■ What you need to do
Stop at the line containing "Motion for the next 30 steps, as": repeat exactly every line of the entries below from the first up to it, plus that line, with pictures omitted.

Data extract Block Start

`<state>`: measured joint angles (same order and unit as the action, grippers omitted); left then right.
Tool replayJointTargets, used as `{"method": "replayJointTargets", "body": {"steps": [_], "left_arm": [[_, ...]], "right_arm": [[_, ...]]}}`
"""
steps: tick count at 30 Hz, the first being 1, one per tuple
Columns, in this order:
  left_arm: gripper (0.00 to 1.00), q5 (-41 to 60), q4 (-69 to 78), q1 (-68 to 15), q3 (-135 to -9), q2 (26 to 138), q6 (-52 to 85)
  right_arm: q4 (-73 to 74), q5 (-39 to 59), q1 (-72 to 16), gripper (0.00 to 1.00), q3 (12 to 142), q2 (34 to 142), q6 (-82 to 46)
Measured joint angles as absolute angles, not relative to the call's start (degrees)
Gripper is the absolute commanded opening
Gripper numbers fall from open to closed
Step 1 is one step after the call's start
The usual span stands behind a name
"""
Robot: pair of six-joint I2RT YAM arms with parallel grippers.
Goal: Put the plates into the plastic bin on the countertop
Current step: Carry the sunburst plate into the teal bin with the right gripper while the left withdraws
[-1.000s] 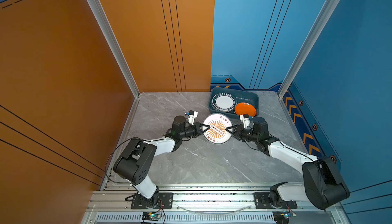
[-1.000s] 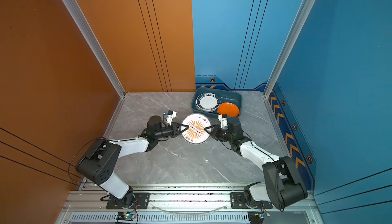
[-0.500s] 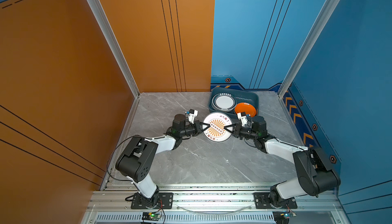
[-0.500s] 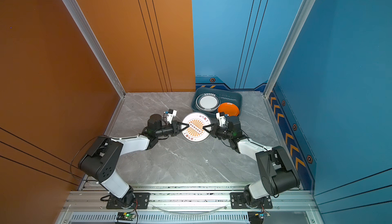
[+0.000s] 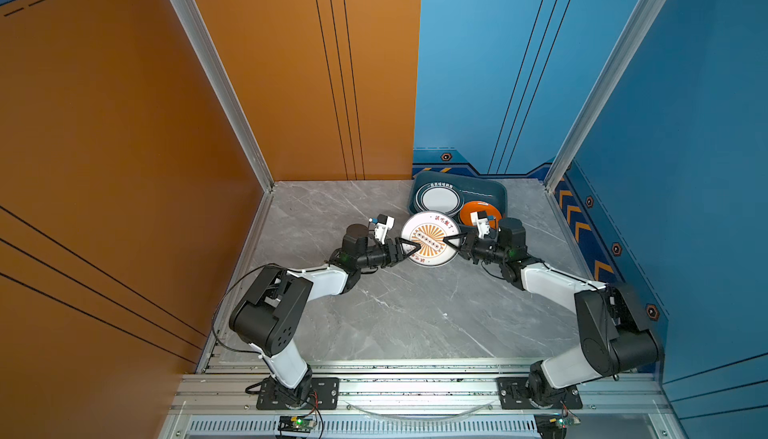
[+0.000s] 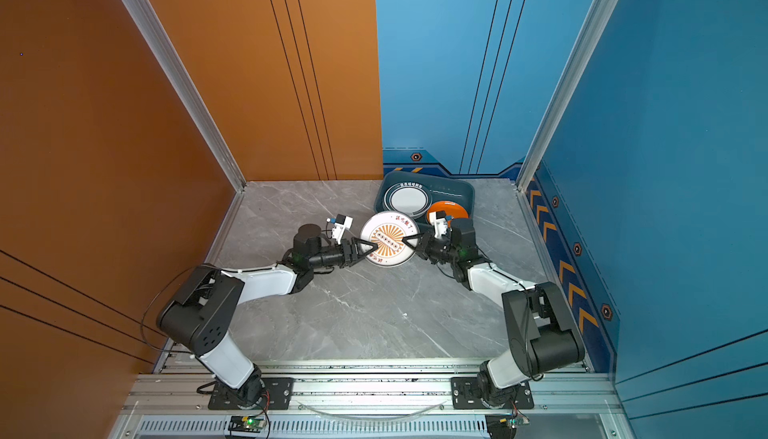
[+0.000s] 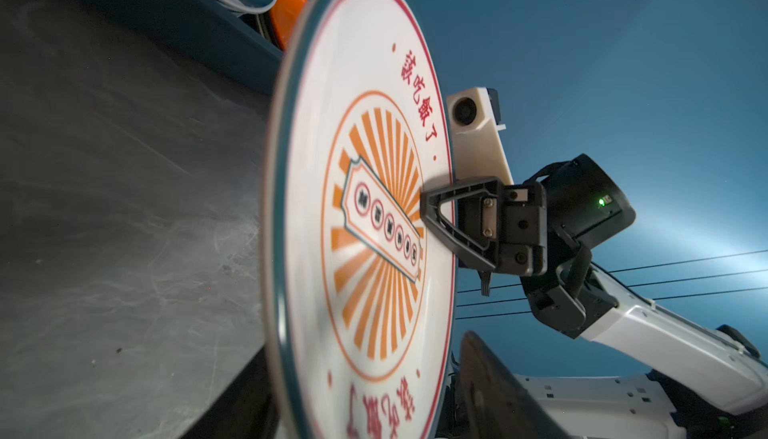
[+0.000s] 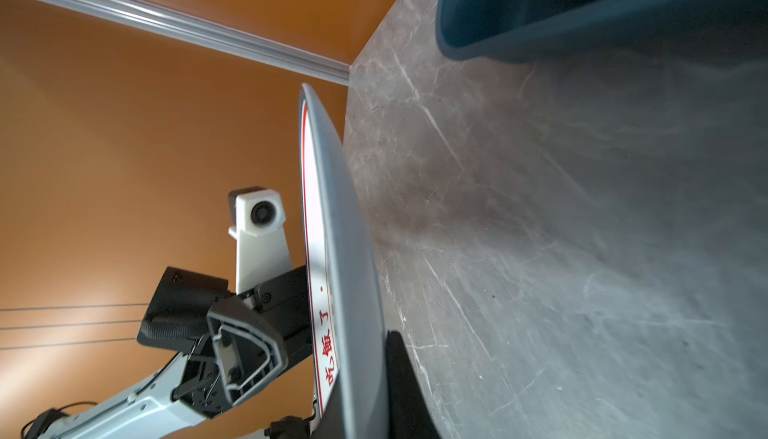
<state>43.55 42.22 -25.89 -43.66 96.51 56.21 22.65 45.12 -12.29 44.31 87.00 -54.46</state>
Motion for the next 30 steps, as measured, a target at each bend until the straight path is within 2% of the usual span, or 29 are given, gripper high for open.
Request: {"method": "replayJointTargets", "body": {"steps": [8, 18, 30], "left_arm": [[0.98, 40.69, 32.08, -25.89, -43.68, 91.50, 50.17], [0.98, 32.12, 10.94, -24.73, -45.47, 80.34, 37.39], [0.98, 30.59, 5.15, -19.14, -42.02, 75.09, 33.82]], "right_arm": [[9.52, 39.22, -5.76, 0.00, 56.99, 89.45, -48.82], [4.80, 35.57, -2.33, 0.00, 74.24, 108.57, -49.06], [1.87, 34.17, -2.68, 0.00, 87.85, 122.85, -50.94]]}}
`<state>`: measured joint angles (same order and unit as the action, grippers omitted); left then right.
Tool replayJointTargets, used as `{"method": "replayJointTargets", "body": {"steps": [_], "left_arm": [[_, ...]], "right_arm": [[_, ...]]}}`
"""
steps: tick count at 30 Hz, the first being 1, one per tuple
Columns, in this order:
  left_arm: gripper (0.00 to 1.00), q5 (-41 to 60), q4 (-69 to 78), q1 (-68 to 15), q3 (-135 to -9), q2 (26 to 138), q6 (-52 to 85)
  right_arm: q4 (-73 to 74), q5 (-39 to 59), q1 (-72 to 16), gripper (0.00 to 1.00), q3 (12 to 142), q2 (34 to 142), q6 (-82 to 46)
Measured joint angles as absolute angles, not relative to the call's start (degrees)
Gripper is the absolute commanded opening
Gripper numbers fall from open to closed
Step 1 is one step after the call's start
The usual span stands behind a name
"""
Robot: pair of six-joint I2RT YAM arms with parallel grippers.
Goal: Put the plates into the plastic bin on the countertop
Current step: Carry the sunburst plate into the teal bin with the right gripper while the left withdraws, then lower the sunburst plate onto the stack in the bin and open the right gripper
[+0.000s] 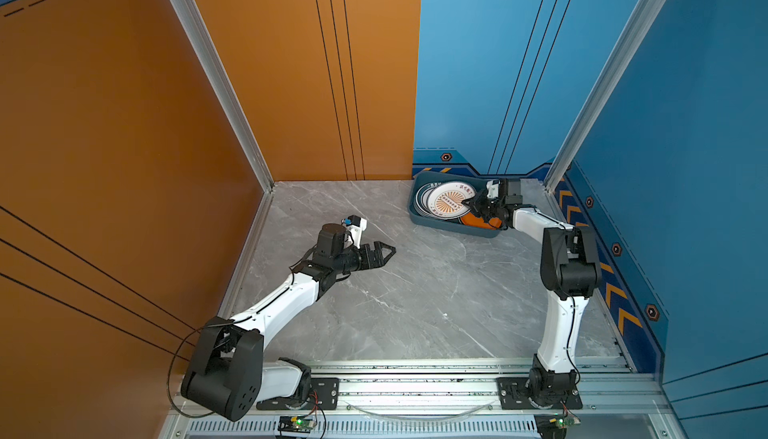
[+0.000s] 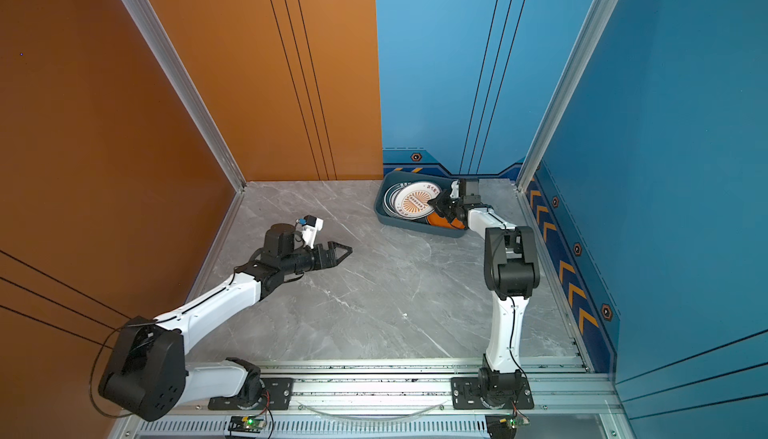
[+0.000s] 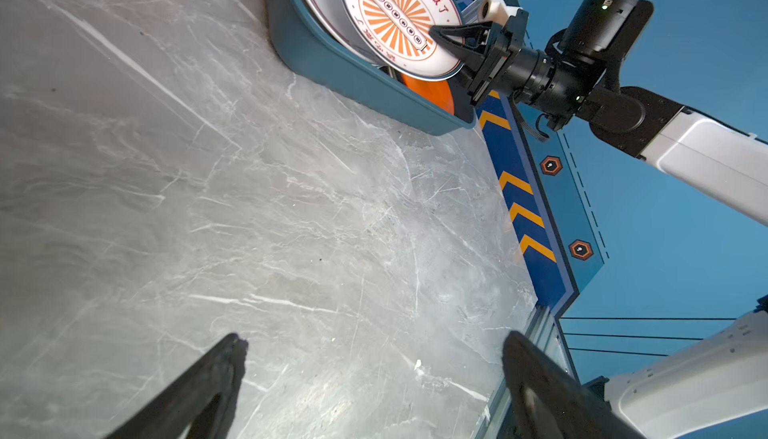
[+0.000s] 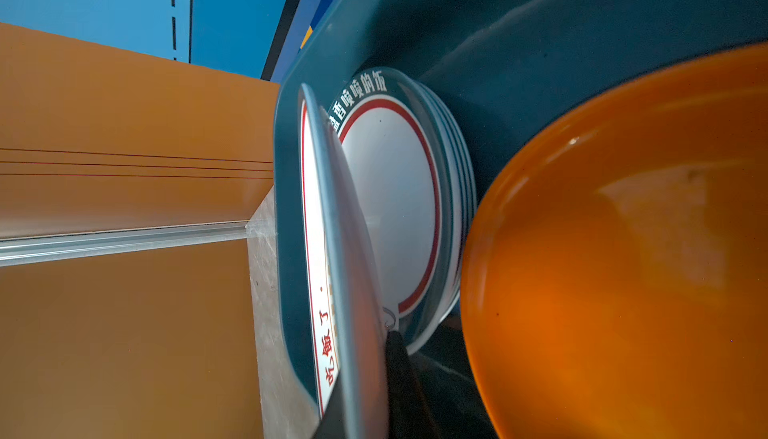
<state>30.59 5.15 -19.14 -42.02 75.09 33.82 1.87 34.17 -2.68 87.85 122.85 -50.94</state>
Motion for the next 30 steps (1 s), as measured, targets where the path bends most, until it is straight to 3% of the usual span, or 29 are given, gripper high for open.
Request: {"method": "replayJointTargets", "body": {"steps": [12, 21, 30], "left_arm": [[0.98, 30.63, 5.54, -18.63, -41.98, 75.33, 33.85], [0.98, 30.63, 5.82, -17.76, -41.98, 75.64, 33.85], [0.98, 30.63, 5.82, -17.63, -41.98, 75.77, 33.85]], "right_arm": [[2.04, 33.82, -3.66, 0.00, 95.00, 130.87, -54.37], [1.26, 32.75, -4.58, 0.26, 98.43, 134.04, -55.35], [-0.03, 32.29, -4.58, 0.36, 99.37, 134.21, -53.69]]}}
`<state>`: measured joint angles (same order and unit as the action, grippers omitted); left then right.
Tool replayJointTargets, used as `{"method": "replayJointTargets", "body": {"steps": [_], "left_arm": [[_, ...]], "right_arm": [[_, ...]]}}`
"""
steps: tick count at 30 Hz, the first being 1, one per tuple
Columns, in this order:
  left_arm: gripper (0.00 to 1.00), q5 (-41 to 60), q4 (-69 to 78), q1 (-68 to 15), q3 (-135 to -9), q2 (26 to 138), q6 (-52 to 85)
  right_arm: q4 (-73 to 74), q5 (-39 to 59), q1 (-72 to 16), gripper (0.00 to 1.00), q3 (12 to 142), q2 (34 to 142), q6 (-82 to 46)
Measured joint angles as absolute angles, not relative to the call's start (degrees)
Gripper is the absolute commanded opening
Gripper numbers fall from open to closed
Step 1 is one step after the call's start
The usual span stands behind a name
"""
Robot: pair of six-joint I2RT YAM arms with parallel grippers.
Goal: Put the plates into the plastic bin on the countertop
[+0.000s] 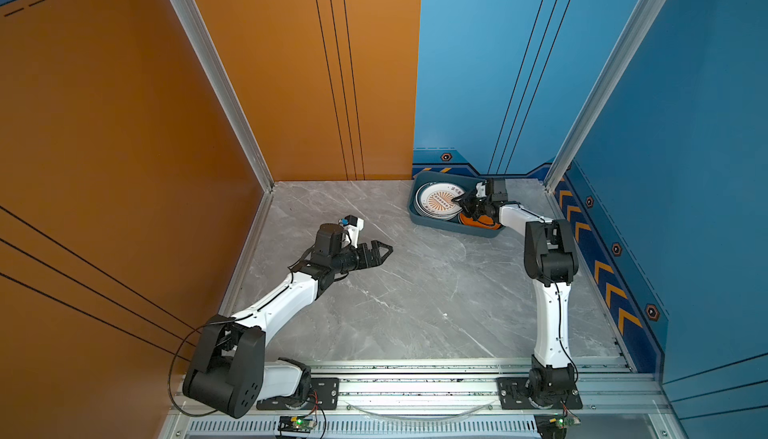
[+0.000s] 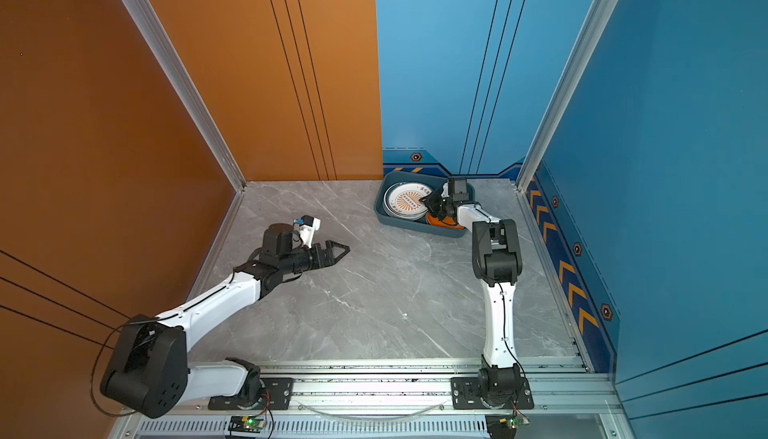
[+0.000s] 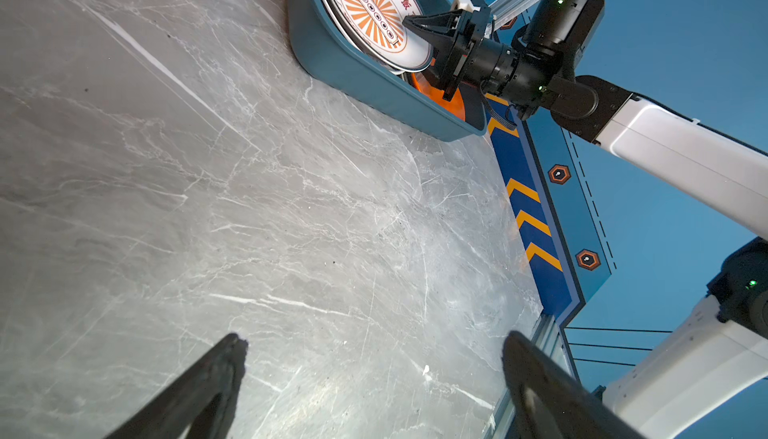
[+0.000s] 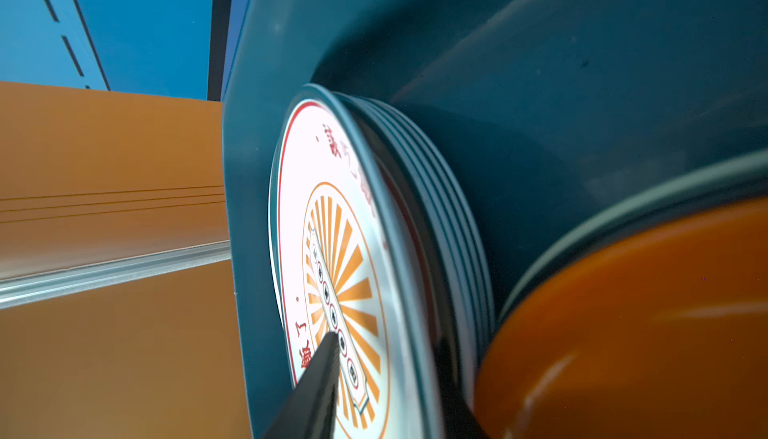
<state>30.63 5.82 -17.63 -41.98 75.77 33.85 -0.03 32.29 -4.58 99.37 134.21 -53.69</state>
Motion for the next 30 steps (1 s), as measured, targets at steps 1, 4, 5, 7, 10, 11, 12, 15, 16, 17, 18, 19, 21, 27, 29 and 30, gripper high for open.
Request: {"method": "replayJointTargets", "body": {"steps": [1, 4, 5, 7, 10, 11, 12, 15, 16, 17, 18, 19, 21, 27, 29, 30], "left_arm": [[0.98, 30.61, 5.82, -17.61, -41.98, 75.77, 33.85], [0.98, 30.39, 5.65, -17.61, -41.98, 75.77, 33.80], [0.98, 30.11, 5.43, -17.61, -41.98, 75.77, 33.69], [0.98, 29.41, 4.78, -17.54, -41.98, 75.75, 33.41], [0.98, 28.23, 3.97, -17.28, -41.98, 75.68, 33.17], [0.98, 27.79, 3.66, -17.15, -41.98, 75.57, 33.10], [0.98, 27.38, 3.38, -17.06, -41.98, 75.40, 32.97], [0.98, 26.70, 3.05, -16.84, -41.98, 74.91, 32.75], [0.98, 26.44, 2.94, -16.80, -41.98, 74.72, 32.75], [0.98, 26.13, 2.76, -16.80, -41.98, 74.54, 32.75], [0.98, 25.74, 2.50, -16.78, -41.98, 74.22, 32.73], [0.98, 25.26, 2.11, -16.71, -41.95, 73.80, 32.67], [0.98, 23.68, 1.28, -16.38, -41.78, 72.62, 32.34], [0.98, 12.91, -3.40, -15.46, -40.99, 66.26, 30.61], [0.98, 7.64, -4.80, -14.96, -40.45, 63.09, 29.85], [0.98, 5.76, -5.17, -14.63, -40.14, 61.87, 29.56]], "right_arm": [[-0.51, 32.03, -4.62, 0.37, 99.57, 134.15, -53.10], [-3.07, 30.70, -4.62, 0.39, 100.16, 133.29, -50.65], [-4.12, 30.00, -4.60, 0.40, 100.27, 132.81, -49.74], [-6.83, 28.36, -4.62, 0.41, 100.68, 131.81, -47.70], [-11.14, 25.30, -4.60, 0.42, 101.65, 130.58, -44.53], [-12.64, 24.18, -4.54, 0.42, 101.73, 130.21, -43.44], [-13.74, 23.40, -4.49, 0.42, 101.73, 129.97, -42.74], [-16.93, 21.43, -4.34, 0.42, 101.73, 129.64, -40.69], [-17.69, 20.80, -4.27, 0.43, 101.73, 129.64, -40.18], [-18.37, 20.58, -4.23, 0.42, 101.73, 129.62, -39.72], [-18.98, 20.16, -4.19, 0.43, 101.73, 129.58, -39.18], [-19.51, 19.75, -4.19, 0.42, 101.73, 129.49, -38.70], [-20.21, 19.14, -4.19, 0.42, 101.71, 128.86, -37.78], [-20.45, 16.08, -4.19, 0.44, 94.76, 118.30, -34.70], [-19.97, 14.17, -4.43, 0.47, 89.91, 110.76, -33.04], [-19.70, 13.06, -4.60, 0.48, 87.99, 107.35, -32.08]]}}
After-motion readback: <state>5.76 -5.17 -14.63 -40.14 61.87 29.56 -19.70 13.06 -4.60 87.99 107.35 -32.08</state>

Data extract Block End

■ Reply to the exercise
`<state>`: measured joint angles (same order and unit as the action, grippers omitted); left then right.
Tool replayJointTargets, used as `{"method": "replayJointTargets", "body": {"steps": [_], "left_arm": [[_, ...]], "right_arm": [[_, ...]]}}`
"""
steps: tick count at 30 Hz, the first being 1, one per tuple
Columns, in this order:
  left_arm: gripper (0.00 to 1.00), q5 (-41 to 60), q4 (-69 to 78), q1 (-68 to 15), q3 (-135 to -9), q2 (26 to 138), q6 (-52 to 85)
  right_arm: q4 (-73 to 74), q5 (-39 to 59), q1 (-72 to 16), gripper (0.00 to 1.00), q3 (12 to 142), q2 (34 to 142), q6 (-82 to 46)
Measured joint angles as absolute angles, not relative to the call's start (degrees)
Gripper is the absolute commanded opening
Gripper numbers fall from open to closed
Step 1 is one step after the call's start
The usual span stands behind a name
"""
Robot: pair of six-joint I2RT YAM arms with parallel grippers.
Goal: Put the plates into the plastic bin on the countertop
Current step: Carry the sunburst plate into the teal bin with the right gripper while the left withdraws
[-1.000s] 
[-1.000s] 
[-0.500s] 
[-0.500s] 
[+0.000s] 
[+0.000s] 
[+0.000s] 
[+0.000s] 
<state>43.55 42.22 -25.89 -43.66 96.51 56.21 22.65 45.12 -12.29 44.31 87.00 -54.46</state>
Motion for the next 30 steps, as measured, a target at each bend until the straight path is within 2% of the usual span, or 29 are given, gripper high for open.

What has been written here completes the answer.